• Instructions for the task: Everything from the line containing "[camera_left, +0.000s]" to the close of the records below should be output exactly, line by line, with no other lines given.
Supplied material: Begin
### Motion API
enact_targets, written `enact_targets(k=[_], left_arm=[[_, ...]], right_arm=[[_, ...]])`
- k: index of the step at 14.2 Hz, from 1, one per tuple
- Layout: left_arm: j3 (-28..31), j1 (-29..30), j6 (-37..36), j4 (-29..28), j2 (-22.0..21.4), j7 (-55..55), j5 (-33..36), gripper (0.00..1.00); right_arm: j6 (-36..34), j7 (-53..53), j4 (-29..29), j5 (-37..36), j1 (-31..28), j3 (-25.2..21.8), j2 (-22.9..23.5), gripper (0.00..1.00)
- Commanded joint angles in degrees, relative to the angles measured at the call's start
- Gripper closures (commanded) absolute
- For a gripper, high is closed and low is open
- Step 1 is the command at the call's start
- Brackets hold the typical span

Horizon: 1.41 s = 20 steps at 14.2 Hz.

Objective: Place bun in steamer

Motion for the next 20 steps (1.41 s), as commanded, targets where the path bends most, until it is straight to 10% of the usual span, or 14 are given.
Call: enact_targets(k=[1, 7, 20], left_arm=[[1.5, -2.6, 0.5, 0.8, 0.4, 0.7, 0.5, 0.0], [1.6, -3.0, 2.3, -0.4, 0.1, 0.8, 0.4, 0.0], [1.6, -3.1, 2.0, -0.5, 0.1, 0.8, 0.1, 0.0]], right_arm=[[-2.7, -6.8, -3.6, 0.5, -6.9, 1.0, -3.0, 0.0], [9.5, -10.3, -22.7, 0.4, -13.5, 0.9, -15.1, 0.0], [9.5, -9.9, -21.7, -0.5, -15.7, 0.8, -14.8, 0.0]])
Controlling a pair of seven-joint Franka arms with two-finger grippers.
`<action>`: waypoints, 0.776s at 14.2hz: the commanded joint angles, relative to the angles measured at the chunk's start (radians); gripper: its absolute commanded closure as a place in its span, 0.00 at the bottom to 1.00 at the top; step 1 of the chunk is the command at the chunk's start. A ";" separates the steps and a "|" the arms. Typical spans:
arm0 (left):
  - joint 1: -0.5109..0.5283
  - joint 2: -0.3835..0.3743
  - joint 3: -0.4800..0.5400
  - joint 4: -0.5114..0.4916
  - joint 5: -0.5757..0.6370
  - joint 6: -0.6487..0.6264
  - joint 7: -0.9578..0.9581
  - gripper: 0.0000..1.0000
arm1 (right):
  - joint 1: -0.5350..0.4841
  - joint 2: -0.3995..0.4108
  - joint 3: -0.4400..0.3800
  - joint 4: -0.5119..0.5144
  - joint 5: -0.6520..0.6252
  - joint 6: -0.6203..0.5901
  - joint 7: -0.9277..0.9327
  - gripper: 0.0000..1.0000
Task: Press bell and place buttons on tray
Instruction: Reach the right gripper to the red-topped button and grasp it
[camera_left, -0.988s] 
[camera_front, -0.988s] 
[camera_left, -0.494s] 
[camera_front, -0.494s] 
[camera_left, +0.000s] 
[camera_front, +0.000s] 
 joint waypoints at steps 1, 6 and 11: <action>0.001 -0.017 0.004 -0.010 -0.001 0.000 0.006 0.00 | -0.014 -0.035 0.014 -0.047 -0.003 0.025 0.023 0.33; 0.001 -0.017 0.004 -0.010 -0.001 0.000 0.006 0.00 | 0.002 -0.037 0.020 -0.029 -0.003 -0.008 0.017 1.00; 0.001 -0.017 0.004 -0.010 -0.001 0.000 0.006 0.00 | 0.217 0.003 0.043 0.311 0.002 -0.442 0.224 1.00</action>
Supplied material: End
• Completed task:
[camera_left, +0.000s] 
[camera_front, +0.000s] 
 joint waypoints at steps 1, 6 and 11: <action>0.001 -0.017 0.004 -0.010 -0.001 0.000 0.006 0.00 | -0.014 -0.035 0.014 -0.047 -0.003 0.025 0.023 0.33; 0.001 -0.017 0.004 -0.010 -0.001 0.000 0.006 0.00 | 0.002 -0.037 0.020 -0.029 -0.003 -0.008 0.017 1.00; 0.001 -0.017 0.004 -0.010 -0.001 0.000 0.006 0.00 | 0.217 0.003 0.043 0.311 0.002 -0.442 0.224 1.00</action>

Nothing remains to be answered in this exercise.